-- Data shown follows --
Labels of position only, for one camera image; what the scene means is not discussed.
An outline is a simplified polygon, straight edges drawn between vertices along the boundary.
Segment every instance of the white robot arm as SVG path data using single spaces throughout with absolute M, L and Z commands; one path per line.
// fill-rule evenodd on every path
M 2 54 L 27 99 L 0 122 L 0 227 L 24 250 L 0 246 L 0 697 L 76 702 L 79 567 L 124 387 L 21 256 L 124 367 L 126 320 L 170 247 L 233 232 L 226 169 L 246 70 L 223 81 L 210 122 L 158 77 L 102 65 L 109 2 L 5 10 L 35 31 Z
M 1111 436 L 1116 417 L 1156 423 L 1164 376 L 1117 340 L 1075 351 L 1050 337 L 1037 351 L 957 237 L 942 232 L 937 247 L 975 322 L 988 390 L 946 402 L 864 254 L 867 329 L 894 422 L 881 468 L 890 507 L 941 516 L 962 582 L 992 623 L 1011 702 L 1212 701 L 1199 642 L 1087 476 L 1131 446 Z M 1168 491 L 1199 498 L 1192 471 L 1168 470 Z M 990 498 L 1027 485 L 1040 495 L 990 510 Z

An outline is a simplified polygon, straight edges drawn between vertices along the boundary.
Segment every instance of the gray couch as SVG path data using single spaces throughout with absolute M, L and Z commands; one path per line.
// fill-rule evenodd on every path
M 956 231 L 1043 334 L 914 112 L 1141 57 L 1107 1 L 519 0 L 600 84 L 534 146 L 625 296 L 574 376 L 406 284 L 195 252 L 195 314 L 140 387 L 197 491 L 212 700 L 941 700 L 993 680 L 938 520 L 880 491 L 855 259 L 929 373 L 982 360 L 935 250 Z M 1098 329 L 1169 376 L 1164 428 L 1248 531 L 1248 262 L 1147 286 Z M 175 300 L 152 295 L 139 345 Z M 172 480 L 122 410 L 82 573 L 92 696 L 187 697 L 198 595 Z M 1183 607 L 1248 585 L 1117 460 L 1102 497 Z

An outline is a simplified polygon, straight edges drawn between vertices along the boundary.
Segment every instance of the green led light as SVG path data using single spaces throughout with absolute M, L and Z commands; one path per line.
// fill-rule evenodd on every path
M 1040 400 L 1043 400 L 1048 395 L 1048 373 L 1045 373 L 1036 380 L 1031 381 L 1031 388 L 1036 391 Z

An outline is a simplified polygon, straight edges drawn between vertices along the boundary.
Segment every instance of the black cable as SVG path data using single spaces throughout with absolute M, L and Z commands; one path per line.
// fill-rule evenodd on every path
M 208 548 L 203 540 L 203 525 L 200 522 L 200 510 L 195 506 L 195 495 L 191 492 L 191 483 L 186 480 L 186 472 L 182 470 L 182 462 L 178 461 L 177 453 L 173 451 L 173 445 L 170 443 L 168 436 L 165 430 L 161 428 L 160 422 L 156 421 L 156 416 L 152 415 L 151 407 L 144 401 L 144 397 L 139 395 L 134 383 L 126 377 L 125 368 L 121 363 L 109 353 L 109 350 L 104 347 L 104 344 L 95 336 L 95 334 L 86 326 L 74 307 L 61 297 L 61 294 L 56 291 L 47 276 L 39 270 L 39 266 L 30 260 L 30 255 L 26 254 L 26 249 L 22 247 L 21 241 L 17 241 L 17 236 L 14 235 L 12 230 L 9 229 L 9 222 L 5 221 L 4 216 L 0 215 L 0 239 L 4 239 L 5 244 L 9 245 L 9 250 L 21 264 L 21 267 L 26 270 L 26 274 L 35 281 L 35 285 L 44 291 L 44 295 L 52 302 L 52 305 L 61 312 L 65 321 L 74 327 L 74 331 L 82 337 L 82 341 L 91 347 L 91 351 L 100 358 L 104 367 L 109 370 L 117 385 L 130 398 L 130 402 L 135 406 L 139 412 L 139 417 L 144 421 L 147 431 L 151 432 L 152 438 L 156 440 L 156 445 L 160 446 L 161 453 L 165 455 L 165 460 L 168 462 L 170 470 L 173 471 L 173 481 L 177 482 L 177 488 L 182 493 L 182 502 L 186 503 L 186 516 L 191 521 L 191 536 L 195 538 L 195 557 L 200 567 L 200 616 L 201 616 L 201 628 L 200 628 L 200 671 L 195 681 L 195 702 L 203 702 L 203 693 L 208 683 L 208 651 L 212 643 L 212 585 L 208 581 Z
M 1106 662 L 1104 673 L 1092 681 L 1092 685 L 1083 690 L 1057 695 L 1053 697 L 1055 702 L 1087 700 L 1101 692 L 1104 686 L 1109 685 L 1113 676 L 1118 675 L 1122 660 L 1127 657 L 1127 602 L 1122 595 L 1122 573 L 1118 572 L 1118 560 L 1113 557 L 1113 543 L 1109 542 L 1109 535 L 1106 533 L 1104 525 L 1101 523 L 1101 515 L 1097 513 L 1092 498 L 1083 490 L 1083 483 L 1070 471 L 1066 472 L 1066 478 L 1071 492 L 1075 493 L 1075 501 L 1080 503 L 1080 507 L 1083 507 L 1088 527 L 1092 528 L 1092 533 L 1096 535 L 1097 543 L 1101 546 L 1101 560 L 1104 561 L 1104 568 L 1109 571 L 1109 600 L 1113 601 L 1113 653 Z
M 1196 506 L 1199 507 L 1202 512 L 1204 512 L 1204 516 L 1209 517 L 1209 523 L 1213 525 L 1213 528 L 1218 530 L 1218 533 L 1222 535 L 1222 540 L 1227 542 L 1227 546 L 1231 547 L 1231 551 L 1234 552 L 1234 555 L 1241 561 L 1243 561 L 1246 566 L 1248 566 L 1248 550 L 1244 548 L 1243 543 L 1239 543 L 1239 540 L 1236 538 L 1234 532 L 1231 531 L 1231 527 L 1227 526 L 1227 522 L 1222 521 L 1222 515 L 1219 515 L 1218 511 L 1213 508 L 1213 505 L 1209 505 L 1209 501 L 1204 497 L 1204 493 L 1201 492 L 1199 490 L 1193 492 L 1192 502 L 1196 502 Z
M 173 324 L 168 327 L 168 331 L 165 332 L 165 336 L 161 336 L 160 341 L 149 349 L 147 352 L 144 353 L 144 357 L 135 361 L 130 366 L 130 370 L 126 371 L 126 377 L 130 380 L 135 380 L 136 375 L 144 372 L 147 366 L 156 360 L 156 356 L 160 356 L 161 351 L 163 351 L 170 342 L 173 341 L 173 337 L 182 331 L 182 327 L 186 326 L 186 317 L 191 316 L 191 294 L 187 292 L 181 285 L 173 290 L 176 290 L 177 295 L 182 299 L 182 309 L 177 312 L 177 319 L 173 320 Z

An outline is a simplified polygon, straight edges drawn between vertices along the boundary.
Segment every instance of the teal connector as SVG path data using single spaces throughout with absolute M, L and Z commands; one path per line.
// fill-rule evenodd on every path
-- Data shown concluded --
** Exercise prompt **
Check each line above for the string "using" and copy the ones that have it.

** Response **
Segment every instance of the white robot arm as SVG path data using single spaces throughout with absolute M, L and Z commands; one path per line.
Segment every instance of the gray couch as SVG path data using single spaces throughout with absolute M, L and Z commands; one path per line.
Segment every instance of the green led light as SVG path data using single spaces throughout with absolute M, L and Z commands; one path per line.
Segment every instance of the black cable as SVG path data using single spaces throughout with absolute M, L and Z commands; one path per line.
Segment every instance of the teal connector as SVG path data using single spaces throughout with absolute M, L and Z commands; one path per line.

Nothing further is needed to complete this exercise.